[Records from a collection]

================

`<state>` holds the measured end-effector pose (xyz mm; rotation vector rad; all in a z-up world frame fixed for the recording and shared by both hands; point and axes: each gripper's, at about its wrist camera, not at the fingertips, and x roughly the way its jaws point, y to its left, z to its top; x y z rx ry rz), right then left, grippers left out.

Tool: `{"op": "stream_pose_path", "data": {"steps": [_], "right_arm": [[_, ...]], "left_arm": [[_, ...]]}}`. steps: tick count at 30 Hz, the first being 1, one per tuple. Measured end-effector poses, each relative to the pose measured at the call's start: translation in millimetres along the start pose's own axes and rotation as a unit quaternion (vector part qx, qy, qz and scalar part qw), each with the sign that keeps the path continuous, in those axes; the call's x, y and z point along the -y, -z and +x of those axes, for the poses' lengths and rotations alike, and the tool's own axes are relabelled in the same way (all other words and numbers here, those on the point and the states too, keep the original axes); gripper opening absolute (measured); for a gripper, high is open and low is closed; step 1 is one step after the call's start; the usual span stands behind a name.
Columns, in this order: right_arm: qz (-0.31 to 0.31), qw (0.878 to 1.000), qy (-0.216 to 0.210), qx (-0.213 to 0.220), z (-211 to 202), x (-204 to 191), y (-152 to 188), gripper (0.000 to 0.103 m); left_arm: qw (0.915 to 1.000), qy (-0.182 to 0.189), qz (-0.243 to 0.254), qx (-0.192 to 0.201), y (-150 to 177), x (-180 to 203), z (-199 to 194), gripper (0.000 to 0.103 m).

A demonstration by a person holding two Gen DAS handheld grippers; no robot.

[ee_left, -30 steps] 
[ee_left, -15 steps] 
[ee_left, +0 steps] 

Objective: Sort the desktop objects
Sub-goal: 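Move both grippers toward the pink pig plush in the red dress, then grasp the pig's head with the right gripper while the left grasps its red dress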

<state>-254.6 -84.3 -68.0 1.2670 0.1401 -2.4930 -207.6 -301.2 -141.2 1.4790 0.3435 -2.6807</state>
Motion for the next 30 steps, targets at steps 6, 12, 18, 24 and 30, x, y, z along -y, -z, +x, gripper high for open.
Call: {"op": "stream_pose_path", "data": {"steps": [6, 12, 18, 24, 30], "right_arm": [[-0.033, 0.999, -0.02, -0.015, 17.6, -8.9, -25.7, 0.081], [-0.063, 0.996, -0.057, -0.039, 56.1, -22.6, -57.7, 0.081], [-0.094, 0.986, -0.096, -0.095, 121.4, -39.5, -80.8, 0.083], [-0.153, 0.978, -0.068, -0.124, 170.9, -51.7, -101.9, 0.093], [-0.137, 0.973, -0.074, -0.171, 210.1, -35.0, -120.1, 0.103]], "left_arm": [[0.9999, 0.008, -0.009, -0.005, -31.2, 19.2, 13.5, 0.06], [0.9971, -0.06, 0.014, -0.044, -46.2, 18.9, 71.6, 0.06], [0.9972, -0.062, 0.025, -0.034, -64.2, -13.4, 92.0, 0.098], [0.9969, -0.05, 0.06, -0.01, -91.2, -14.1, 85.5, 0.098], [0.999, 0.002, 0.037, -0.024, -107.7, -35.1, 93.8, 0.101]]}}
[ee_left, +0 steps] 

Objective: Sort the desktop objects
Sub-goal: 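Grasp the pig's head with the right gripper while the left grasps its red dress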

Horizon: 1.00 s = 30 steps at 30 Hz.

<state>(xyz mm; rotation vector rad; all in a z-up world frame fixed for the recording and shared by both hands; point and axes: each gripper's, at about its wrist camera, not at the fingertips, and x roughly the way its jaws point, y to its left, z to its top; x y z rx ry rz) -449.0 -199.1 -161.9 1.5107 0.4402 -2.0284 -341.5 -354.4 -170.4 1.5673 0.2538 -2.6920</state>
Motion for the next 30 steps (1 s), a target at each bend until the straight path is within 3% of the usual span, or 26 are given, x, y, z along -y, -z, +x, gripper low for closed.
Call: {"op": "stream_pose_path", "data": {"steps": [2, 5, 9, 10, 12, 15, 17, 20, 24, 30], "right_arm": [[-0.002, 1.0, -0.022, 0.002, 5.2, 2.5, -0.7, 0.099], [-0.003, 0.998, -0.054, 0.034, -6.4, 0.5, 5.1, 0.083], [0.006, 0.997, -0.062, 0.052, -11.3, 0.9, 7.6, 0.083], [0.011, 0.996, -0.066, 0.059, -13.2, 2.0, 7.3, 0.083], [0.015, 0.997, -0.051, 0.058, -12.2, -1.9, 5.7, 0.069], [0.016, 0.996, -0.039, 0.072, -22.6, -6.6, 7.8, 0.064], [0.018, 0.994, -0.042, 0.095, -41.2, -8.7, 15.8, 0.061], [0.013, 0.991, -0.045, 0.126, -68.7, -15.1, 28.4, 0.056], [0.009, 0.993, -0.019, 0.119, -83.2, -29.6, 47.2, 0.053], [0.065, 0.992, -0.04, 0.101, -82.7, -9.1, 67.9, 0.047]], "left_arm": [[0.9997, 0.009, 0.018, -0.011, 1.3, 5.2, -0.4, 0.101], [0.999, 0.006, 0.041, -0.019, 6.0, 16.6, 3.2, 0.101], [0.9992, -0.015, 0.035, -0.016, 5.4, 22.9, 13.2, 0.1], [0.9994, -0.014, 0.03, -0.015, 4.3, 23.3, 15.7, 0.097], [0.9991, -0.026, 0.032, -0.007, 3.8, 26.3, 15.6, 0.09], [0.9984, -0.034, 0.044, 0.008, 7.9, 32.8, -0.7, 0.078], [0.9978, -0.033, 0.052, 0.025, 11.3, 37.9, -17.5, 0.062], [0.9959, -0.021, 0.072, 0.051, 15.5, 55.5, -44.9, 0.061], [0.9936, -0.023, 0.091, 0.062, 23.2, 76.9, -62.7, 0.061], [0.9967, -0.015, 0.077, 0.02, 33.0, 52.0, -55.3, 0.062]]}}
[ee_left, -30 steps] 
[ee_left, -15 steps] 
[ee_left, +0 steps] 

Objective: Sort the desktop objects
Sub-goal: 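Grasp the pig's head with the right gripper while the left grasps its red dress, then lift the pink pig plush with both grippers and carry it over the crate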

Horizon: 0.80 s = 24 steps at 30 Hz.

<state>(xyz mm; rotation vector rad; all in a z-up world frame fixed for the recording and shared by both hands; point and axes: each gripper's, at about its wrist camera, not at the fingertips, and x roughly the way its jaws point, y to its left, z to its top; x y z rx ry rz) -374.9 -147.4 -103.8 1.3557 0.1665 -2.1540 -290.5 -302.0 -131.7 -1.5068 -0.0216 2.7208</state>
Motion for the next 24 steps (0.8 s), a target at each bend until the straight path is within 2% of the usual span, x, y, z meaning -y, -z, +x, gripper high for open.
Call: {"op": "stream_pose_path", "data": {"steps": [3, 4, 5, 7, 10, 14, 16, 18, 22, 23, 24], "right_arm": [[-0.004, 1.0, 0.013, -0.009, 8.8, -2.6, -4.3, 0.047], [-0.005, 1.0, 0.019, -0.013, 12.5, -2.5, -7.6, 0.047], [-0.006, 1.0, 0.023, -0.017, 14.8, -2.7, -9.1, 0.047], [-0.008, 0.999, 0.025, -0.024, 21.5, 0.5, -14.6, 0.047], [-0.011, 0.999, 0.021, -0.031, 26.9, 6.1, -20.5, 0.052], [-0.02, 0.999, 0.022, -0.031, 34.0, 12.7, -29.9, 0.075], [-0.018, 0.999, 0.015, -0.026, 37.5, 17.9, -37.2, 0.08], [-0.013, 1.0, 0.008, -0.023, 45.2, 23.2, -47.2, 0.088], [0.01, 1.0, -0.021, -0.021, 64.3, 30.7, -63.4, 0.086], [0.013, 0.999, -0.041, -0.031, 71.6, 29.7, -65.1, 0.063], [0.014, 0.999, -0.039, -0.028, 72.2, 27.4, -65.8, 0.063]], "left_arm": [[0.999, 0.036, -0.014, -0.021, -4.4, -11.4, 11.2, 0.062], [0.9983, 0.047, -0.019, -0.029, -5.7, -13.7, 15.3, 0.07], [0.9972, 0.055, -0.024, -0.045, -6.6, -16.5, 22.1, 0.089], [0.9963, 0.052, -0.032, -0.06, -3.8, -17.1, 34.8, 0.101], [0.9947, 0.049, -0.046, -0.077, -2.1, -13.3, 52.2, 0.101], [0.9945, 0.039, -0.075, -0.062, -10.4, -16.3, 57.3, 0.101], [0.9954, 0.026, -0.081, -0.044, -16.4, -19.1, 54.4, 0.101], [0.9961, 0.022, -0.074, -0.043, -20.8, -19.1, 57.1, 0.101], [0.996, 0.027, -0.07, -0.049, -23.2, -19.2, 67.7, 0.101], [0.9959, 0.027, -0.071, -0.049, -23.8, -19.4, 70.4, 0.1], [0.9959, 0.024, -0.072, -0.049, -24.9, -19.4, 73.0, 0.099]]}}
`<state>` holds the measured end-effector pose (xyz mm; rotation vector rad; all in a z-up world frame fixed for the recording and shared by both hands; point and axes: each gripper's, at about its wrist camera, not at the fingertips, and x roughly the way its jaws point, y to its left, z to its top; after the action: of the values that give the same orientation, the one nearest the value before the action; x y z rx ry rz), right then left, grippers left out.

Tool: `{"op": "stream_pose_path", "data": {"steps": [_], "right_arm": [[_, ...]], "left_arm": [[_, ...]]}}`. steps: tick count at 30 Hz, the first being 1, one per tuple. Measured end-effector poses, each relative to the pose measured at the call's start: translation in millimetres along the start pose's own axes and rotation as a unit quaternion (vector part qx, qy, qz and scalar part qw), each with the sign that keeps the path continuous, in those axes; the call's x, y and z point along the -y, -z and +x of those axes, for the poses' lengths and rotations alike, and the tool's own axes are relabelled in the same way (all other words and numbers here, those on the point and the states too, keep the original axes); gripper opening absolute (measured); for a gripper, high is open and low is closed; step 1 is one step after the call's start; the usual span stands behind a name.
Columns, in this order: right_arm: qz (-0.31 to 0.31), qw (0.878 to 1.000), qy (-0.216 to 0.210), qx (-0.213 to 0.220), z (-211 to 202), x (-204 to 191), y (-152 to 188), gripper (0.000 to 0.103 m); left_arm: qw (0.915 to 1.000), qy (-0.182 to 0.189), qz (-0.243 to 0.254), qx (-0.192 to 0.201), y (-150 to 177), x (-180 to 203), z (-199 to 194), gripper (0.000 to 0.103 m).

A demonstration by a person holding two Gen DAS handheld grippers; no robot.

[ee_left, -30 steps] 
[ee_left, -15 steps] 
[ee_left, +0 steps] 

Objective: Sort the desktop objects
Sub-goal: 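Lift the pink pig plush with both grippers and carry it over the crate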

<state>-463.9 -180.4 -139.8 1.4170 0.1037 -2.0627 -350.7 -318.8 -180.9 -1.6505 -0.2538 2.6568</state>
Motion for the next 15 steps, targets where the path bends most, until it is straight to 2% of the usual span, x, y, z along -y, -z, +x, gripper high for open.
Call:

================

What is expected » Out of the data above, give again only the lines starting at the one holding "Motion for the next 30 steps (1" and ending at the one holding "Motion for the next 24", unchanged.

Answer for this exercise »
Motion for the next 30 steps (1 s), a target at each bend until the straight path is within 3% of the usual span, or 26 are given, x, y, z along -y, -z, +x, gripper low for closed.
Call: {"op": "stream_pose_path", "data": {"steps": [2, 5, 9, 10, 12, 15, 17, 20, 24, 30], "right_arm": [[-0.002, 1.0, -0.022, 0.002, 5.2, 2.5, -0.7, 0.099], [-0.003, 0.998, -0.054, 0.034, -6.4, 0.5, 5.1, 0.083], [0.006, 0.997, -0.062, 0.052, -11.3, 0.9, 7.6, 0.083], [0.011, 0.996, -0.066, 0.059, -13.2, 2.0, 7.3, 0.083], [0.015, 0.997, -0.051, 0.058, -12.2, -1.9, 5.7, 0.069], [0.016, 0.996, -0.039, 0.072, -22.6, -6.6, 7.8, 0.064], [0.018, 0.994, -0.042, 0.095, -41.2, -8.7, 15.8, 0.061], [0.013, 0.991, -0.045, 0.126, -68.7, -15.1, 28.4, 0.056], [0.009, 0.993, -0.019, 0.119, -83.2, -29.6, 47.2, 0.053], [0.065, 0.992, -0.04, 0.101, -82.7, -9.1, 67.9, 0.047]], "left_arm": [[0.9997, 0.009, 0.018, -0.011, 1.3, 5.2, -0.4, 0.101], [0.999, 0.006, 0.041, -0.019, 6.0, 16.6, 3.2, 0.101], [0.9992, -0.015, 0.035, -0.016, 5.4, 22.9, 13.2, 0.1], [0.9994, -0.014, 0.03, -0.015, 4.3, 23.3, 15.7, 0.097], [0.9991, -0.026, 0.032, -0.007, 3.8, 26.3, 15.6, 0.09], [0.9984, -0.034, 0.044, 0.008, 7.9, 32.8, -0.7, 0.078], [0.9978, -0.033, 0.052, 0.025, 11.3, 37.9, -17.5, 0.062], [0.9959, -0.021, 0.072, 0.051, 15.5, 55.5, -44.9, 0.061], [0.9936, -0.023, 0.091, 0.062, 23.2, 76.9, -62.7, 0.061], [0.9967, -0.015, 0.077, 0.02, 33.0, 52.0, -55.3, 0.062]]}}
[ee_left, -30 steps] 
[ee_left, -15 steps] 
[ee_left, +0 steps] 

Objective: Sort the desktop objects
Sub-goal: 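Grasp the pig's head with the right gripper while the left grasps its red dress, then lift the pink pig plush with both grippers and carry it over the crate
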
Horizon: 0.80 s = 24 steps at 30 Hz.

<state>(xyz mm; rotation vector rad; all in a z-up world frame fixed for the recording and shared by both hands; point and axes: each gripper's, at about its wrist camera, not at the fingertips, and x roughly the way its jaws point, y to its left, z to its top; x y z rx ry rz) -374.9 -147.4 -103.8 1.3557 0.1665 -2.1540 -290.5 -302.0 -131.7 -1.5068 -0.0216 2.7208</state>
Motion for the next 24 steps (0.8 s), a target at each bend until the straight path is within 2% of the usual span, x, y, z meaning -y, -z, +x, gripper high for open.

For this exercise, the answer is now complete.